On 8 February 1939, with other "civil war brigadists", Mirko Beer left Spain. The insurgents (identified by international backers such as Joseph Goebbels as "the nationalists") had won. After crossing into France, Beer was interned, and held till May 1939. Although he later described the Argelès Camp as "hellish" ("die wahre Hölle"), he immediately turned his attention to the medical needs of fellow internees. Disease was rampant. After the Spanish fighters were moved to Gurs he headed up the medical support and the "surgical consultancy". In June 1939 he was able to return to Moscow. "Our favourite person was back with us" ("Unser liebster Mensch war wieder bei uns"), his wife, Gerda, later wrote. He returned to his work as a physician, working in an accident clinic, and he also resumed his academic work. It was, perhaps, too good to last.

The German invasion in June 1941 came as a major shock to most Muscovites. Mirko Beer had spent his first nine years in a multi-lingual border town in a multi-cultural empire. From the perspective of Moscow-based colleagues, that made him a brilliant linguist. A few days after the German invasion a comrade-librarian overheard him discussing "with foreigners, in different languages, some of them incomprehensible". (Note: Mirko Beer was fluent in German, Russian, Hungarian and Serbian.) That led to his arrest by the security services on 9 July 1941 on account of "allegedly espionage-linked relationships". According to some sources he was then shot, still in jail, on 4 August 1942. His sister Margit had written letters to Rubén Ruiz Ibárruri and Joseph Stalin pleading his case.

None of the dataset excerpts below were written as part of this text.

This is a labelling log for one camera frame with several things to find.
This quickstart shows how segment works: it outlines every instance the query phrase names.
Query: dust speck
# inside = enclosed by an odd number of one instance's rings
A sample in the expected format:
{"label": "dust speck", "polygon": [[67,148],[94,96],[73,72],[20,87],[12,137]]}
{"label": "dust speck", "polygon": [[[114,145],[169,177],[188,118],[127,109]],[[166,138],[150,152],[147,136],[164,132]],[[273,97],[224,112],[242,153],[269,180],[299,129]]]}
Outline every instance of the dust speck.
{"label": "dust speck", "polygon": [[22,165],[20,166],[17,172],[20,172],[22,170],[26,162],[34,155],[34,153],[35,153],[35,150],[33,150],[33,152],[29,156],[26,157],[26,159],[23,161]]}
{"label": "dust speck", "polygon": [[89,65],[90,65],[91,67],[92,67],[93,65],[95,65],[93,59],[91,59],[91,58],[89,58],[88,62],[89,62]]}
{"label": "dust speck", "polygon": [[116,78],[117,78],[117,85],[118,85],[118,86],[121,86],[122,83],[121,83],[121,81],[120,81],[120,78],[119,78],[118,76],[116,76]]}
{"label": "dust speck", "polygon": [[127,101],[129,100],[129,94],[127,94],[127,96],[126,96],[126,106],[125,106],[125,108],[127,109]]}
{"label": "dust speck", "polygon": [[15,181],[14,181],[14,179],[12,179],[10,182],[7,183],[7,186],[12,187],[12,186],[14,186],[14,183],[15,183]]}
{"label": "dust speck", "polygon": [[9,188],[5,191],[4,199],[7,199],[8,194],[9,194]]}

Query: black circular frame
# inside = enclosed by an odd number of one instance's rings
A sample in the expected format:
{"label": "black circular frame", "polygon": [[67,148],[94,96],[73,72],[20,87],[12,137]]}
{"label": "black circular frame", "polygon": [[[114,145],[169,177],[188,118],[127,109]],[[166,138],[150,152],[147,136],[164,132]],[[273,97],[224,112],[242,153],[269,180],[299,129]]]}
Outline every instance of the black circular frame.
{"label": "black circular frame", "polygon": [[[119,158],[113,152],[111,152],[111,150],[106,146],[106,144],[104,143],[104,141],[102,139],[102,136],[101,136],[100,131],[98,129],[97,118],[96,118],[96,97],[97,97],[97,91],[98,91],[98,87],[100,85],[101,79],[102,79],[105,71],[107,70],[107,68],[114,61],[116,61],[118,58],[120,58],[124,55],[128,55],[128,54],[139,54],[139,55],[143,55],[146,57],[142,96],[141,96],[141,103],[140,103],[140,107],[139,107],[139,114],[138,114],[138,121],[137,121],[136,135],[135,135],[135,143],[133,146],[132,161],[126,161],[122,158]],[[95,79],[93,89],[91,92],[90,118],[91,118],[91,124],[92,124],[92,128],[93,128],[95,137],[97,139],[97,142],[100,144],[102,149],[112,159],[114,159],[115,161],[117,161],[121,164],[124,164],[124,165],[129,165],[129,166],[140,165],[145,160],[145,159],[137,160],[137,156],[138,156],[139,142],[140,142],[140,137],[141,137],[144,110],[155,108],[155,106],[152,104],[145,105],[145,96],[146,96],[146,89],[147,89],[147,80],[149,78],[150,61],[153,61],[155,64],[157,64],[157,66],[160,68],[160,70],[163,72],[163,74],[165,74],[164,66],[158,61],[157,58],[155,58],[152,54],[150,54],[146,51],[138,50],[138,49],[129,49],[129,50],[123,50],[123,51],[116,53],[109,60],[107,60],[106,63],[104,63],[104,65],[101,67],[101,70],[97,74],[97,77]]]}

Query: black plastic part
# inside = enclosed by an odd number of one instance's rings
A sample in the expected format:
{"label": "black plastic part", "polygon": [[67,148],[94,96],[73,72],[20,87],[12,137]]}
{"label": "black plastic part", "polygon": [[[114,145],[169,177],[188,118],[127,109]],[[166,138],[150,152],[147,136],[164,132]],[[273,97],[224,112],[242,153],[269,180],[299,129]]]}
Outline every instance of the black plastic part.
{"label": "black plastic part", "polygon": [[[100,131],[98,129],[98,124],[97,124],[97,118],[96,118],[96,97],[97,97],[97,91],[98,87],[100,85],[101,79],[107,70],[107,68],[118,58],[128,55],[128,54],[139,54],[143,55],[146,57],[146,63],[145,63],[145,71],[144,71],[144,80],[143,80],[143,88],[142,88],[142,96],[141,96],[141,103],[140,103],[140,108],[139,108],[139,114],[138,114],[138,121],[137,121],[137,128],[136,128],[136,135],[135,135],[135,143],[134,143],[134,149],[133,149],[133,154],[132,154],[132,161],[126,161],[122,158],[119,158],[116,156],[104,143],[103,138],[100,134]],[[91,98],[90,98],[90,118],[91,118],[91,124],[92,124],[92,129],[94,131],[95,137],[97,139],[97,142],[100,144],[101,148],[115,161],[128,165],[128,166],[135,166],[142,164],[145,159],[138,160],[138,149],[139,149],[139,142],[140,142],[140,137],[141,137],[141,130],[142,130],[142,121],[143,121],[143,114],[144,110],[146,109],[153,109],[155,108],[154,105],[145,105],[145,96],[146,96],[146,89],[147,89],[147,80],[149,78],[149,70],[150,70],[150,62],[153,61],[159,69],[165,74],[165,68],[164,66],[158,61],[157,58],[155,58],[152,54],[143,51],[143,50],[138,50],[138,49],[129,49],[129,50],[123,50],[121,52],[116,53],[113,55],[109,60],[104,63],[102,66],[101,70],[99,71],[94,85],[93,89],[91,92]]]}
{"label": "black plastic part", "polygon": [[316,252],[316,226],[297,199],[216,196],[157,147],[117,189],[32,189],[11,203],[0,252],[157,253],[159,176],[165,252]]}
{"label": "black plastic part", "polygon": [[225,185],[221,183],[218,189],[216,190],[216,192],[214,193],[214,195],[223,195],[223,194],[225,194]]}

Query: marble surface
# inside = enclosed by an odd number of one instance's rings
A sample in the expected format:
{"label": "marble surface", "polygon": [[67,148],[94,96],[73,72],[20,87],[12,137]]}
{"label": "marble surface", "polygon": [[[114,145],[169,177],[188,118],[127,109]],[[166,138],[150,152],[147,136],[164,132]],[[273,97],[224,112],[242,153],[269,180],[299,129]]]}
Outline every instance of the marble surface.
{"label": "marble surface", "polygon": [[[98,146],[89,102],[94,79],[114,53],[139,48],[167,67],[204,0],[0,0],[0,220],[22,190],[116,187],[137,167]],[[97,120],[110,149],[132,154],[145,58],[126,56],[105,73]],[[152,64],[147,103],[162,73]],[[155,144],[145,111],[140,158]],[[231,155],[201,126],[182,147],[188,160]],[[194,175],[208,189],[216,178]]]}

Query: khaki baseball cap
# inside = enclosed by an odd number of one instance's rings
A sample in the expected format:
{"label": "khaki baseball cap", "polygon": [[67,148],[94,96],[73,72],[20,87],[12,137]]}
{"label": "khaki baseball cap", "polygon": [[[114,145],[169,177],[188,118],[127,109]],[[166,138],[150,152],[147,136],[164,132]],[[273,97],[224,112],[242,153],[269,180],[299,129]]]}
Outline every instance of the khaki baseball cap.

It seems unlikely that this letters ever reached their intended addressees. An alternative account of his death surfaced only in June 1990, after several years of Glasnost had led to the opening up of previously secret Soviet records. According to this version, which was passed to his daughter through the German Red Cross, Mirko Beer did actually face a trial at which he received a five year prison sentence, but he died on 11 August 1942, not as a result of being shot, but from Dysentery.